Tam bu sırada uzun boylu iri bir adam geldi yanımıza, doktordu. Nasıl olduğumuzu yakında iyileşeceğini ve eski hayatımıza geri dönebileceğimizden bahsetti kısaca ve diğer hastalara bakmak için gitti. Bense hiç bir zaman eskisi gibi olmayacağını biliyordum.
-Beni sevdiğini söyle lütfen, buna ihtiyacım var.
-Seviyorum seni hemde tüm içtenliğimle, inan buna.
-İnanmıyorum. Sevseydin böyle olmazdı biliyorsun.
Telefonumu bir kağıda yazıp ayrıldım yanından. Arkamdan sesini duydum,
- Onu iyi beceriyor musun hı söylesene?
Hızlı adımlarla çıktım oradan. Canım fena halde sıkılmıştı. Eve gitmeden altılık bir efes ile biraz fıstık aldım. Yeni evime girdim ve biraları buzluğa attım. İçeride oturuyordu o güzel kadın. Patates yemeği yapmıştı. En sevdiğimden hemde. Yemekte hiç konuşmadım. Farkındaydı her şeyin. Üçüncü biramı içtikten sonra  nasılsın diye sorabildim ve daha sonra konuşmama izin vermedi. Her zaman olduğu gibi sıradan başladı gece. İnsanlar birbirleriyle besleniyordu ve bazen haklılar diyordum içimden.. Harika bir fiziği vardı. Yüzü ifadesizdi ama önemi yoktu o an için. Televizyonu kapatıp yatağa geçtik ve gün neredeyse bitmek üzereydi. Tam o anda telefon çalmaya başladı. Umursamadım ama çok fazla rahatsız ediciydi. Sevişirken telefon çalmasından nefret ederdim. Kalkıp baktım ve arayan oydu.

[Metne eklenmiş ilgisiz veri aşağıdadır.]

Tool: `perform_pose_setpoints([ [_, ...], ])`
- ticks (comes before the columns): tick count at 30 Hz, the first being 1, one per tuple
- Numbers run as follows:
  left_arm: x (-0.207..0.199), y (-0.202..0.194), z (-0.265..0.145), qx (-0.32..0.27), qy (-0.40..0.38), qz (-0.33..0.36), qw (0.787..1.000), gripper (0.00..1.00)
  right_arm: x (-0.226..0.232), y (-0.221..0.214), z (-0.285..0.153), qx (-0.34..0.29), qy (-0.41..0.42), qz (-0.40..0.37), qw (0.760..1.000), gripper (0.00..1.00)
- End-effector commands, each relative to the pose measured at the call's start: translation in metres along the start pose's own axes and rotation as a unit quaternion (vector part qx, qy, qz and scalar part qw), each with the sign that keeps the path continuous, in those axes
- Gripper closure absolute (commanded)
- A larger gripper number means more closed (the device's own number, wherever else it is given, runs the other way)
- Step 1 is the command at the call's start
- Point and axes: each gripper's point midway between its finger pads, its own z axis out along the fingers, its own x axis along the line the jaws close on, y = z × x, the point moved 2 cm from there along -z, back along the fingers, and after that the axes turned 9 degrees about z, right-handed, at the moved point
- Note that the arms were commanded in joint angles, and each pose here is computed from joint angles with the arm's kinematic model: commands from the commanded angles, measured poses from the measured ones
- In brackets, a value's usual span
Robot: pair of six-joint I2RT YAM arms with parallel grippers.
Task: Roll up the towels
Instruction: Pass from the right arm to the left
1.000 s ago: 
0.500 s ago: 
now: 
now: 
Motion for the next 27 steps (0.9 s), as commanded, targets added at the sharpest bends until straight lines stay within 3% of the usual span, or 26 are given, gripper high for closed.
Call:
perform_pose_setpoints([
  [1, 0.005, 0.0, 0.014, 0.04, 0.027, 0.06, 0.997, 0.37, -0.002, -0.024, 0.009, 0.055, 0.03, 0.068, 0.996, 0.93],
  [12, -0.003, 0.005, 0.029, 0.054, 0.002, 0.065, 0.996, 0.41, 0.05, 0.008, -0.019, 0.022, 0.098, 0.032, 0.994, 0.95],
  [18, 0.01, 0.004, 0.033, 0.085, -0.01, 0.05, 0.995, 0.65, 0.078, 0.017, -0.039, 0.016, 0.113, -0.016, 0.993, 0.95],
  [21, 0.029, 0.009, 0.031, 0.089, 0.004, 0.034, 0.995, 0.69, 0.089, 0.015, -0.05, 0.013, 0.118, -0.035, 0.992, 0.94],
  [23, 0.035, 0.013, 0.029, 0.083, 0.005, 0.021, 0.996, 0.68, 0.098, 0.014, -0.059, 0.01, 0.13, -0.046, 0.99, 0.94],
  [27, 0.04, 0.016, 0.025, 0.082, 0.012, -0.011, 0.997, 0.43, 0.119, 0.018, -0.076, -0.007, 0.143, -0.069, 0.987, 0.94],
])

-Fahişenle güzel vakit geçiriyor musun seni ahlaksız yazar? Sevişiyormuydunuz yoksa. Tam ortasında mı aradım? Rahatsız ettiysem kapatabilirim.
- Bu saatte nasıl aramana izin verdiler senin, iyimisin??

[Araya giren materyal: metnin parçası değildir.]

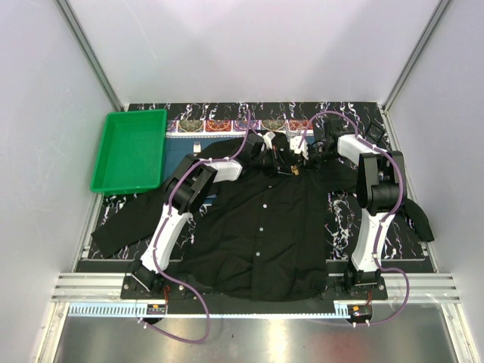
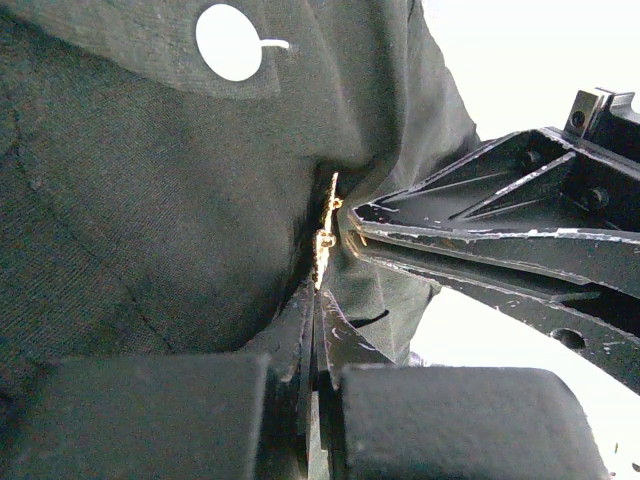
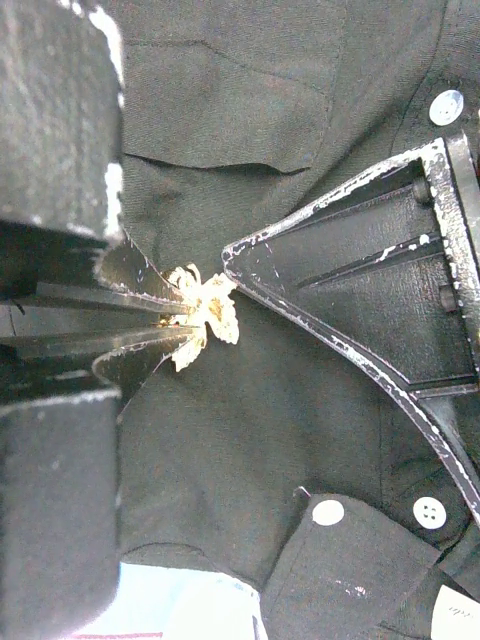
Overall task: Pin the brooch onto the clothing
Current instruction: Pin the brooch to the clothes.
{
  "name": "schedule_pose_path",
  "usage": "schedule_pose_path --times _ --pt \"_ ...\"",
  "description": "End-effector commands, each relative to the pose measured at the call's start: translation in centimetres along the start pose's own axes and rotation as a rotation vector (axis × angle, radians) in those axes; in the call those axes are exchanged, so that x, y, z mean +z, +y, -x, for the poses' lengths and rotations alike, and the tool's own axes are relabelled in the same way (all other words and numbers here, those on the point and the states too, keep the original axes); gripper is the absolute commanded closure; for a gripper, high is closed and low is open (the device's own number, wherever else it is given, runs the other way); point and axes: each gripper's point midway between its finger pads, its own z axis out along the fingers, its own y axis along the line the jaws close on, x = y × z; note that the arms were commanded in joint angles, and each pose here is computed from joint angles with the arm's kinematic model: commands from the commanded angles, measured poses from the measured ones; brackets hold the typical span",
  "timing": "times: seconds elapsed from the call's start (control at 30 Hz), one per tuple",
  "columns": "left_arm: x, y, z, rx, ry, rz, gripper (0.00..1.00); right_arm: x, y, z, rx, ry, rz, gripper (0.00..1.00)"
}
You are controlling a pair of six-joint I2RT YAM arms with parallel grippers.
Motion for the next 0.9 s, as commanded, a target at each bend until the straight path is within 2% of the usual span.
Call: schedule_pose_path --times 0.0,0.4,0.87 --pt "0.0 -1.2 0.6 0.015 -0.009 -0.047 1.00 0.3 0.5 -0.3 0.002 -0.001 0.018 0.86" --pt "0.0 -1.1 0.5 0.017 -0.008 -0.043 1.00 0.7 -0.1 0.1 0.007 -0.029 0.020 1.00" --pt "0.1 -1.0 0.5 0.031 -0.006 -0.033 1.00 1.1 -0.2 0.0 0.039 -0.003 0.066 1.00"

Telefonu suratıma kapatmıştı. Sinirim çok fena halde bozulmuştu, kendimi hiç olmadığım kadar kötü hissediyordum. Dolaptan gidip bir bira daha açtım ve yarısını tek dikişte içtim. Yatağımdaki kadınının serzenişleri bile umrumda değildi.
-Devam etmek istermisin yoksa kendimi hallediceksin? diye sordu.
Ağlamaya başladım. Nasıl oluyordu da bu kadar haklı olabiliyordu diye düşündüm. Belkide onun yerinde ben olmalıydım. İnsanlar üzerinde kendi hayatımı oynuyordum. İnsanların ne yaşadıkları ne düşündükleri umrumda olmuyordu ve bunun kötü bir sonucunu görünce de kendimi öldürmek istiyordum..
Bütün gece içtim, sabah güneşi görene kadar. Artık hiç bir doğan güneş bu kadar etkili olmayacaktı hayatımda. Pürüzsüz bacaklarına kafamı koyup uyudum. Sadece rüyamda onun iyi olduğunu görmek istiyordum.